The coroner couldn't determine a cause of death either, said Cindy Bachman, spokeswoman for the San Bernardino Sheriff's Office. With little to work with, the case went cold.

But recently, Salt Lake City police were able to use new technology to create a DNA profile for Mower where none existed. They took DNA samples from her brothers, sisters and mother and sent them to the University of North Texas so experts could construct a profile for Mower, said Salt Lake City police Detective Cody Lougy.
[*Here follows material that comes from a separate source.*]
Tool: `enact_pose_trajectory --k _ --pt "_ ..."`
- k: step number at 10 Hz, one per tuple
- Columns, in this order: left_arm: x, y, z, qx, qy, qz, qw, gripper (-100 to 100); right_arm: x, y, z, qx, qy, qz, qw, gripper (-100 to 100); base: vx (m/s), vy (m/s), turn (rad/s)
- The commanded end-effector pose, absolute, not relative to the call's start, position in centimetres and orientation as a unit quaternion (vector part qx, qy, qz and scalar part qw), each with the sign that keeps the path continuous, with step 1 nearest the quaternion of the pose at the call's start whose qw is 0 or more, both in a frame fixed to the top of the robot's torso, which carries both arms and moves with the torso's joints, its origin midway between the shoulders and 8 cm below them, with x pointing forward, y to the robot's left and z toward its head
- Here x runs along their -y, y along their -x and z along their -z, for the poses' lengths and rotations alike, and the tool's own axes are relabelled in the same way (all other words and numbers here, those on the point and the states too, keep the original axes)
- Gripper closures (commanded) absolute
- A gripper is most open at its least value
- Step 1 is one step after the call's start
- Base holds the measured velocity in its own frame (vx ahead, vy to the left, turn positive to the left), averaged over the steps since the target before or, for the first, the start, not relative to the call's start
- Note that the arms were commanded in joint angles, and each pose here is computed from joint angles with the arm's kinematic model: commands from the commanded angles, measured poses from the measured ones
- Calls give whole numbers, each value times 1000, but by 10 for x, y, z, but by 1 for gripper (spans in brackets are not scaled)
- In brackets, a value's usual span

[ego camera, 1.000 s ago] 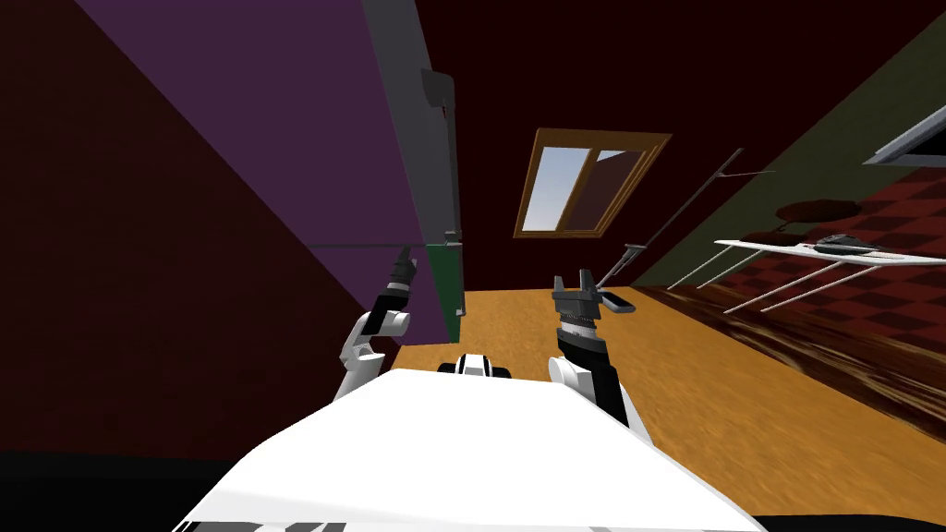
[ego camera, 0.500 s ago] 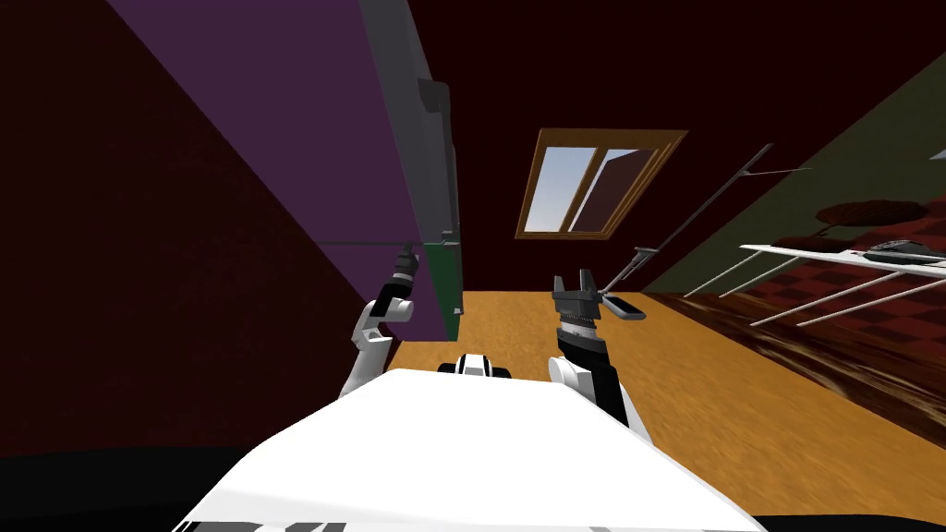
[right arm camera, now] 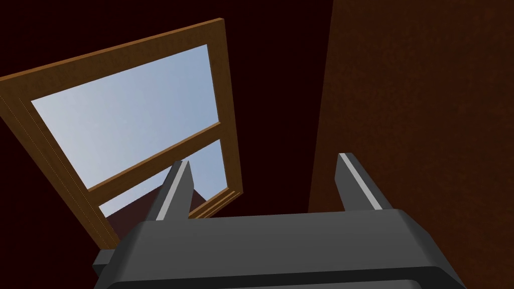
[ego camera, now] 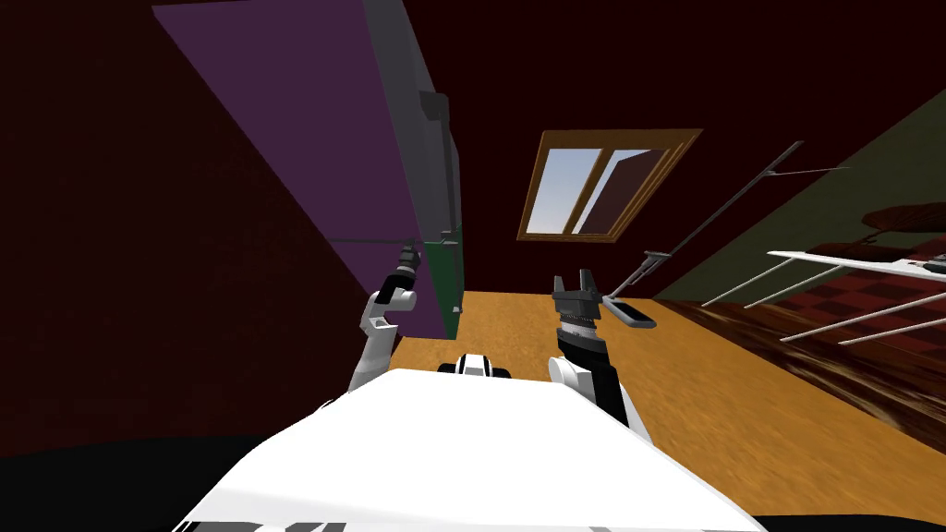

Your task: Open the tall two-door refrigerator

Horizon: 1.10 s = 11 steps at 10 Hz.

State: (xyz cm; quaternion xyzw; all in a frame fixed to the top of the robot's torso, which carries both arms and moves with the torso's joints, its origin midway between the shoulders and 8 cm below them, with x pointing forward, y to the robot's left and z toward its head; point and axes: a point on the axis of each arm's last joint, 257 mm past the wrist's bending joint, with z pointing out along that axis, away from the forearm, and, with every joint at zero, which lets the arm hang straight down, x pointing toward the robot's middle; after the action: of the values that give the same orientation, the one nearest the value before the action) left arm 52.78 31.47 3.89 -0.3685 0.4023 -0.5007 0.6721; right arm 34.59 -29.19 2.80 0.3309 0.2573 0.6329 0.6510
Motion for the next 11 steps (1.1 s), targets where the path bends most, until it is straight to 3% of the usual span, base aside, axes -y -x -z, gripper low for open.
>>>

They finished that process in April and uploaded the profile to a nationwide network — landing a match this month with the San Bernardino County's case. Now, the sheriff's office cold-case division will likely take another look at her case, Bachman said.

"Hopefully they'll have some luck in putting together the pieces of this woman's disappearance," she said.

Mower, who was bipolar, was 36 years old when she was last seen in October 2001. Besides leaving behind family in the Salt Lake County area, she was married with young children, Lougy said.

"The hardest thing for families is the unknown," Lougy said, adding that the identification of her remains is double-edged: Her family gets closure, but unfortunately she is deceased.

Lougy intends to interview Mower's family to see why she might have gone to the Southern California desert.